**TASK DESCRIPTION**
Write out the data below exactly, beginning with the first line and ending once the line that has "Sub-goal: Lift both" is written.
○ ○ ○
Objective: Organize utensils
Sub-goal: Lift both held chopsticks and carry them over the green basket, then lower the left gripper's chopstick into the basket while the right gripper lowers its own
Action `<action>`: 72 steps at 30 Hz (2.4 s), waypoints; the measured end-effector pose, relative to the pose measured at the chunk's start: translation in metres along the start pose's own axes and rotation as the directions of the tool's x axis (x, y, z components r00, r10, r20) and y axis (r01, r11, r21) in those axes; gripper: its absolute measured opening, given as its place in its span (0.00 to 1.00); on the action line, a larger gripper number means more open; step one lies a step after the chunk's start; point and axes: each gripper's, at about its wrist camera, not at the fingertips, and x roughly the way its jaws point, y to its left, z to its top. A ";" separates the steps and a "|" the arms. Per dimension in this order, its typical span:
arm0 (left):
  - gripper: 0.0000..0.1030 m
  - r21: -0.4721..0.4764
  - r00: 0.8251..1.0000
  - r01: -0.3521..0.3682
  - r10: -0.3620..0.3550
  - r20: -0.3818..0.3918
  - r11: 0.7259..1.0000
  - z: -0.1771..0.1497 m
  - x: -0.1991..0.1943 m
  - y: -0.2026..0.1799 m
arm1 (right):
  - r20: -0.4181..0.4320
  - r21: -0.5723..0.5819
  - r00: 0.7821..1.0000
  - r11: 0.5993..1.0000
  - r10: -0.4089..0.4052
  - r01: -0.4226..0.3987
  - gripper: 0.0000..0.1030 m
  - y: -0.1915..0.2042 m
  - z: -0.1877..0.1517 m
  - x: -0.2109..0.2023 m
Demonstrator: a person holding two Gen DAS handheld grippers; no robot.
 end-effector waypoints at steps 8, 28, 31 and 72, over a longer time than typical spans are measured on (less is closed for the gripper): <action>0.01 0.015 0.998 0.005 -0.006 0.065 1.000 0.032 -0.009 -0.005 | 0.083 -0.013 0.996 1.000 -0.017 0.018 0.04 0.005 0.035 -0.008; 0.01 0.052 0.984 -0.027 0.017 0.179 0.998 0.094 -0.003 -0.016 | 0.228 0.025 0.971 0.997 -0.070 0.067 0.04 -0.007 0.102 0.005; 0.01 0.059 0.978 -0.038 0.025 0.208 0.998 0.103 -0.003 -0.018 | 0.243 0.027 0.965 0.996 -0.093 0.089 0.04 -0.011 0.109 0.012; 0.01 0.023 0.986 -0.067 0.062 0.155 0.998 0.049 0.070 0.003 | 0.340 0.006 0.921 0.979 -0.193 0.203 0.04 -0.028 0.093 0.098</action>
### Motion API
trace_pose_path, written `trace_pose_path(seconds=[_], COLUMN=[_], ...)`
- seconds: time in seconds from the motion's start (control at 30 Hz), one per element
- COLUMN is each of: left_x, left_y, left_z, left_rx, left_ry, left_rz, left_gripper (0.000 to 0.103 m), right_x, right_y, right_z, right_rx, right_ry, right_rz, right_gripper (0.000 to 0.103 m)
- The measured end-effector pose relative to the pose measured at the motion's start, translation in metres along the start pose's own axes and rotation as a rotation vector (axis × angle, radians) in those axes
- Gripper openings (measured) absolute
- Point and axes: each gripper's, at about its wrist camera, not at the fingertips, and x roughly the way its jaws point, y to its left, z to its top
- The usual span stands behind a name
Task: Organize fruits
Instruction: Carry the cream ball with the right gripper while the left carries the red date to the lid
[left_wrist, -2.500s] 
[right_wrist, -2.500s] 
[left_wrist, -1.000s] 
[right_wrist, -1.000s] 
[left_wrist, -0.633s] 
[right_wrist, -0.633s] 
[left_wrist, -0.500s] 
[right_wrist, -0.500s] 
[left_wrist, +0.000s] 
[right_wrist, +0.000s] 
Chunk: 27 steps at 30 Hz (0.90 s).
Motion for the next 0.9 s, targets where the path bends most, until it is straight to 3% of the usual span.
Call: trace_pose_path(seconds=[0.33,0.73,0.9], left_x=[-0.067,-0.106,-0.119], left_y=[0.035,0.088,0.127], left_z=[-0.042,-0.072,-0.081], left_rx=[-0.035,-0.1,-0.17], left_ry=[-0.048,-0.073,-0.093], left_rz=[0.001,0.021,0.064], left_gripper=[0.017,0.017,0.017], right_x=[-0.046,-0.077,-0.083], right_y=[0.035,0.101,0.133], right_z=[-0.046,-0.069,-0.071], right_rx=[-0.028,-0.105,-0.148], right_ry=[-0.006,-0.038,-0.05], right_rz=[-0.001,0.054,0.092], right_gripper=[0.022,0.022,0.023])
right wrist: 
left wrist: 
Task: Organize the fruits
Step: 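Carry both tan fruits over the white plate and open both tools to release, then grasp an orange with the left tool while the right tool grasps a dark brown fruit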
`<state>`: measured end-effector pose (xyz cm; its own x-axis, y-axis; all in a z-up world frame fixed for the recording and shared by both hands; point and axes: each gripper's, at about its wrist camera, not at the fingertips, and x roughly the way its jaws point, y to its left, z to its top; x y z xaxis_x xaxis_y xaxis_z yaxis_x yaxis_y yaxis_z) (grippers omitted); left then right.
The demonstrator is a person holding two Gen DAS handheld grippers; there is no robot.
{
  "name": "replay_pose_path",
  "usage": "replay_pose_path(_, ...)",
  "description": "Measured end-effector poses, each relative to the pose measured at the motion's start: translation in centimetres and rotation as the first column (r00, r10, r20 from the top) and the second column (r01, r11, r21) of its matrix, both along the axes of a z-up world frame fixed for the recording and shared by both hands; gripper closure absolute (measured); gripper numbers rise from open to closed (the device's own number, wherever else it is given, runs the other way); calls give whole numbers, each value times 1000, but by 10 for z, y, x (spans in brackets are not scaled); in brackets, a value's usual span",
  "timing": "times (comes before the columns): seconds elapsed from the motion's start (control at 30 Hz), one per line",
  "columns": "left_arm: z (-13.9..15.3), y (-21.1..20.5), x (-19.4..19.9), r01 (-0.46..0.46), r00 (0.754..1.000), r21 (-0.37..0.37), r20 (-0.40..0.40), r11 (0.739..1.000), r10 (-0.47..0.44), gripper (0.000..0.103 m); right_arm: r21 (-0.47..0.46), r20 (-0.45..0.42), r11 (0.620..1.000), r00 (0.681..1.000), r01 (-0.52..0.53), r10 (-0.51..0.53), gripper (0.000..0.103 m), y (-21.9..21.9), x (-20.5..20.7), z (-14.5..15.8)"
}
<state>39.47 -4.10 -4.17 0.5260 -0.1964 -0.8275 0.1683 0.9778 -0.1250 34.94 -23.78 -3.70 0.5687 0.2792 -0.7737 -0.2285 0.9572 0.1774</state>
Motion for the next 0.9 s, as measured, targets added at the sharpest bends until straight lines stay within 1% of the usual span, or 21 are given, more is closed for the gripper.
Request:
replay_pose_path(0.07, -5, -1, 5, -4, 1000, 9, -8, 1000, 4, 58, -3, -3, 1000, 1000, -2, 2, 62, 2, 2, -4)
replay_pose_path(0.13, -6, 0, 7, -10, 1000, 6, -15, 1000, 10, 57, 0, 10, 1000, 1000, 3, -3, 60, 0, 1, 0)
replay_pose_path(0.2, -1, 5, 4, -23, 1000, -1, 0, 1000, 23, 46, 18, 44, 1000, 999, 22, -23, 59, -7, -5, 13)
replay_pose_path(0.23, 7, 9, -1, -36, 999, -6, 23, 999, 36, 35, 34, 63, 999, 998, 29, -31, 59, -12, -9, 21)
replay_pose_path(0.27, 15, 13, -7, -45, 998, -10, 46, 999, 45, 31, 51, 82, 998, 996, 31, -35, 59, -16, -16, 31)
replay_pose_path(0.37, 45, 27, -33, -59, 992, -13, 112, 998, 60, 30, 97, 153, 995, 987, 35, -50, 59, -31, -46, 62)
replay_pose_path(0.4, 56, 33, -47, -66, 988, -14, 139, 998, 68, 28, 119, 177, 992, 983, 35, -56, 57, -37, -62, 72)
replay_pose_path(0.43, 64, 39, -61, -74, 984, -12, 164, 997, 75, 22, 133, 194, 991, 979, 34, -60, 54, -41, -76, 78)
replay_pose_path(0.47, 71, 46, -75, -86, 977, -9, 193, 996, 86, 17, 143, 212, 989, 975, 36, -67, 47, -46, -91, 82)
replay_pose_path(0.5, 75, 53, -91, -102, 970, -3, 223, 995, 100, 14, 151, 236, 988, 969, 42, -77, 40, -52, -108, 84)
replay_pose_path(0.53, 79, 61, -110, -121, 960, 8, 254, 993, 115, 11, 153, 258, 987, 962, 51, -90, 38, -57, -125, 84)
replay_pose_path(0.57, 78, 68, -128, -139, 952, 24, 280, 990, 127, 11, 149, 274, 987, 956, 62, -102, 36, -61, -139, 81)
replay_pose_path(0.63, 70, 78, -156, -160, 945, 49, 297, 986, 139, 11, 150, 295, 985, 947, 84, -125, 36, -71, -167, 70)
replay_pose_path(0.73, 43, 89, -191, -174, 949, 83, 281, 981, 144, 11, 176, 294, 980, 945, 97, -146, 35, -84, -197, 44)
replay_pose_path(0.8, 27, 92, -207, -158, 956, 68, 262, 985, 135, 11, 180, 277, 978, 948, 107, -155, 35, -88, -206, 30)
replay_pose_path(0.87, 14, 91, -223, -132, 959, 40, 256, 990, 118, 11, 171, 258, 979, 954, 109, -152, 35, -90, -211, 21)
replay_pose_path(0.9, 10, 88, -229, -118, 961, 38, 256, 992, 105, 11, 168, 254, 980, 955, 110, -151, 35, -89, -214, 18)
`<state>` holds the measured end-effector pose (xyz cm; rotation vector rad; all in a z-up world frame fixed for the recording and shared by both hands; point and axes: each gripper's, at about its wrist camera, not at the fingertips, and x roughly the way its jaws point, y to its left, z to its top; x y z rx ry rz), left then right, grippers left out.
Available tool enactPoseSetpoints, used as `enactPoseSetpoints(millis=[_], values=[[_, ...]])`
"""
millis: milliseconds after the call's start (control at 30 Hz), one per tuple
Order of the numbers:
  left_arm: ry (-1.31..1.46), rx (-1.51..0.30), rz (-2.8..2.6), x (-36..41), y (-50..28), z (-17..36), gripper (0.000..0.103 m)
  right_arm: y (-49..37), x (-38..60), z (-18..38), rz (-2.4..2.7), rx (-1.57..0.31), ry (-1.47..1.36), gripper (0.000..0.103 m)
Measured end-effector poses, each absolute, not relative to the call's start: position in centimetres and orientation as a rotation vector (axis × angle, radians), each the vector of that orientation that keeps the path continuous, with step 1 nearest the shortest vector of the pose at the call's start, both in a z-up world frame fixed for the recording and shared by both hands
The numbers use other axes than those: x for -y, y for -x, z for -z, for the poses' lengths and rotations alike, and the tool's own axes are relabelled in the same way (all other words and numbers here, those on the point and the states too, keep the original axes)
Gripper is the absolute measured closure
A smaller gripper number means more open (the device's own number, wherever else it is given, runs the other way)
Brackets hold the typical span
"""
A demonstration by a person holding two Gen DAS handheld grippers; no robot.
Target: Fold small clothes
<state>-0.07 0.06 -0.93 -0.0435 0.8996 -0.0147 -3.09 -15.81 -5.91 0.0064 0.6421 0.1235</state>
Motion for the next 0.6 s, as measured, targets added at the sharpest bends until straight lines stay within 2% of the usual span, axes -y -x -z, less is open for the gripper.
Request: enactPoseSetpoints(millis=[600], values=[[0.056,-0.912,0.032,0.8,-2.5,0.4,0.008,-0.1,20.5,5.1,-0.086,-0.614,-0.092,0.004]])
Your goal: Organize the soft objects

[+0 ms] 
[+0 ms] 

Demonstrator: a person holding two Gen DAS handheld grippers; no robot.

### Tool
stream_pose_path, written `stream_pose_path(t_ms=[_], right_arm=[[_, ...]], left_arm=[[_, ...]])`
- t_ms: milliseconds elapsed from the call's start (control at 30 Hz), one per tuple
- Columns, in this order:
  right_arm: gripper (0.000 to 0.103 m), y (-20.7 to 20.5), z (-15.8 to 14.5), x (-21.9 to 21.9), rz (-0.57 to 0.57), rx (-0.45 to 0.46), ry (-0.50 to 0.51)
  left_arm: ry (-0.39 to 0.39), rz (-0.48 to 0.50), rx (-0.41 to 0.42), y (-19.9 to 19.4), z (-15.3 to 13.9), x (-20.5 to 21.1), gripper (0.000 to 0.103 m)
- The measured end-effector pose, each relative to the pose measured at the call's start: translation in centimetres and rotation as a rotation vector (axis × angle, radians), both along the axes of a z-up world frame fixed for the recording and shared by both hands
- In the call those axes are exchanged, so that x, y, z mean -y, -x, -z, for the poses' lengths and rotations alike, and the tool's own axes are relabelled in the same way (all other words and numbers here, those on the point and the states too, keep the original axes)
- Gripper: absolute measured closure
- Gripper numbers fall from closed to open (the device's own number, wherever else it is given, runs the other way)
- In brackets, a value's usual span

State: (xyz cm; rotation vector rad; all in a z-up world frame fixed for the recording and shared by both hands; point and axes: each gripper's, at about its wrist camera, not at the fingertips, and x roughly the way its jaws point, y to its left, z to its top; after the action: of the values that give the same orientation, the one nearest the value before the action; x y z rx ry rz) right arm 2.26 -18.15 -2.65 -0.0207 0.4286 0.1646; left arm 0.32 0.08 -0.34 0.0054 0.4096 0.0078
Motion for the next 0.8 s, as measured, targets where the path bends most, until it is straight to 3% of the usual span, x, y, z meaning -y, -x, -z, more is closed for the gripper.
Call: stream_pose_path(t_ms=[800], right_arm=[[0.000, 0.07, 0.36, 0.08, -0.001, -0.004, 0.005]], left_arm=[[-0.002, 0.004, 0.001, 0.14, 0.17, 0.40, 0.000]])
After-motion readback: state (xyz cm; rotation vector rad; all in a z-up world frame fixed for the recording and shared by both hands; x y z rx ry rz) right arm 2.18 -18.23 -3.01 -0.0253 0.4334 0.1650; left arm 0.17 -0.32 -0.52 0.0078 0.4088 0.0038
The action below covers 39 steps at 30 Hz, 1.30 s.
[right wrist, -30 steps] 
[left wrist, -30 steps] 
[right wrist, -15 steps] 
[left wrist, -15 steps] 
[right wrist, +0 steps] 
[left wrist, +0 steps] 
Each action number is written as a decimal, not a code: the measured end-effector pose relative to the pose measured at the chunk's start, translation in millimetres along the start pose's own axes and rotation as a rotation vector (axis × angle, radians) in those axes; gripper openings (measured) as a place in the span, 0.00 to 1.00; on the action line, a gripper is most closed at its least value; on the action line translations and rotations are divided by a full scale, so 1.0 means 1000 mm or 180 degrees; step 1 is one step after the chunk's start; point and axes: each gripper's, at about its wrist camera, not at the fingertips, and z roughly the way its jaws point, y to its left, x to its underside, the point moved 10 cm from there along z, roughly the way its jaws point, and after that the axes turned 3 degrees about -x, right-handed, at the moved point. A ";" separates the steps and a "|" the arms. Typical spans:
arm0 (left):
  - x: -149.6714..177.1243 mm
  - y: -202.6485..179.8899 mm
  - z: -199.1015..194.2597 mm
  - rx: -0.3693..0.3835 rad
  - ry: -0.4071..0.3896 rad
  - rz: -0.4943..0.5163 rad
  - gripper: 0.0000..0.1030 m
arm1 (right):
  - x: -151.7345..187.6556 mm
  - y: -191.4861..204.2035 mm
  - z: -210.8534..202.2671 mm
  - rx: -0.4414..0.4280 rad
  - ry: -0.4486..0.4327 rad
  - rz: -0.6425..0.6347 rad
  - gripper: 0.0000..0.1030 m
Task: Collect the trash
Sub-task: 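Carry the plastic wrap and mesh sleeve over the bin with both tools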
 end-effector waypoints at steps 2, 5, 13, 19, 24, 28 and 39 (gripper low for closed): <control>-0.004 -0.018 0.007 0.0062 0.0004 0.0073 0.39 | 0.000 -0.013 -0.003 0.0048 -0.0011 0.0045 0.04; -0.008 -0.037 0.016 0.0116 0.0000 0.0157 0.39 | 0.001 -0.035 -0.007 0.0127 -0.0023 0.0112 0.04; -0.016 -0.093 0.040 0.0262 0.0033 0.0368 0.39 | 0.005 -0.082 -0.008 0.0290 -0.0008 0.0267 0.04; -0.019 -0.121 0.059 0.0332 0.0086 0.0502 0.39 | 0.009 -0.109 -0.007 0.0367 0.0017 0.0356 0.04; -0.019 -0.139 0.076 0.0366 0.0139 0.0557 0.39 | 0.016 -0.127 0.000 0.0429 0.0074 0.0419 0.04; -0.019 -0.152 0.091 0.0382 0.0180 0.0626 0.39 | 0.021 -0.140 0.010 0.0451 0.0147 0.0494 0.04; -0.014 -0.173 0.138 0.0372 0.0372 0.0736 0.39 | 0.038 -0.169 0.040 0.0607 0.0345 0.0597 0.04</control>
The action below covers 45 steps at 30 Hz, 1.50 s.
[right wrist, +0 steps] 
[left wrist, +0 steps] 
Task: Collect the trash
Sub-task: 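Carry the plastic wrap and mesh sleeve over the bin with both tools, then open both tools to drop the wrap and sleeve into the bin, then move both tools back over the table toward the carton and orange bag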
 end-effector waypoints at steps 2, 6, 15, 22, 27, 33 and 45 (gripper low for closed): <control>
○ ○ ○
**RESPONSE TO THE EXERCISE**
Objective: Organize utensils
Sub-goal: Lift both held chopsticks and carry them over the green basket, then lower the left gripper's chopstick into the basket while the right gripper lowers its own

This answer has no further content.